_EXERCISE_: Scan the listing for the word "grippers", and copy out each line where it is found.

_SUPPLIED MATERIAL_:
>>>

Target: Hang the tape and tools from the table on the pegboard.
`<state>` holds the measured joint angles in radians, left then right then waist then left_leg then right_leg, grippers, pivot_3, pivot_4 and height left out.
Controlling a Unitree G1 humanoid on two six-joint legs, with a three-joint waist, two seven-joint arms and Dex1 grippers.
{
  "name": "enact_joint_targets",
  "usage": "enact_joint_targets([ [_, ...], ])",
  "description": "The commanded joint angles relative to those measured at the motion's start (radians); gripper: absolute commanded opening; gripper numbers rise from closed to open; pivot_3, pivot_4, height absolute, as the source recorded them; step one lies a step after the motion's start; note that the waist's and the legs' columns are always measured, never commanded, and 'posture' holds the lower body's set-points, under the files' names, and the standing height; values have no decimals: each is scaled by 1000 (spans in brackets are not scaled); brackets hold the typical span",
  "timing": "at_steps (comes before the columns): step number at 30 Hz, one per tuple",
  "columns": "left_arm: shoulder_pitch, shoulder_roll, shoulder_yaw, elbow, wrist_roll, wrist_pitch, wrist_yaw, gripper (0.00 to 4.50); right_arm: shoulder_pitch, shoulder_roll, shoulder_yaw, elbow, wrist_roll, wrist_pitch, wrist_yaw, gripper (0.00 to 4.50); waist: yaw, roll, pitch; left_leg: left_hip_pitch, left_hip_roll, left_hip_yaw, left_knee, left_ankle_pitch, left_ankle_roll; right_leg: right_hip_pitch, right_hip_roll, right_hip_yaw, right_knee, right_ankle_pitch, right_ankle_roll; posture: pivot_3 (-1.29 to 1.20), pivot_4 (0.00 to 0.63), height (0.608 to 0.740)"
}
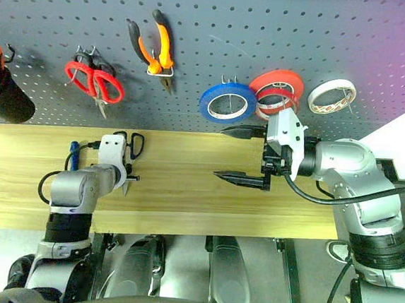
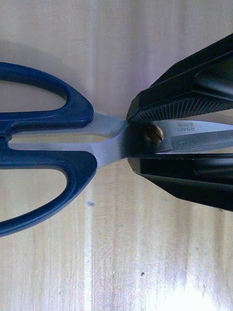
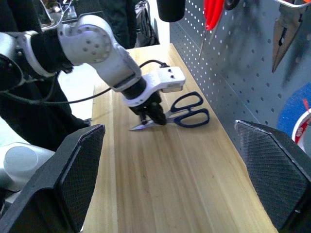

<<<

_OUTPUT_:
`<state>` holds the measured joint angles in radians, left then right then waist then left_leg then right_leg, grippers, pivot_3, pivot_4 and height left out.
Controlling a Unitree G1 humanoid on two six-joint legs, with a three-joint waist, two seven-joint arms and Dex1 grippers.

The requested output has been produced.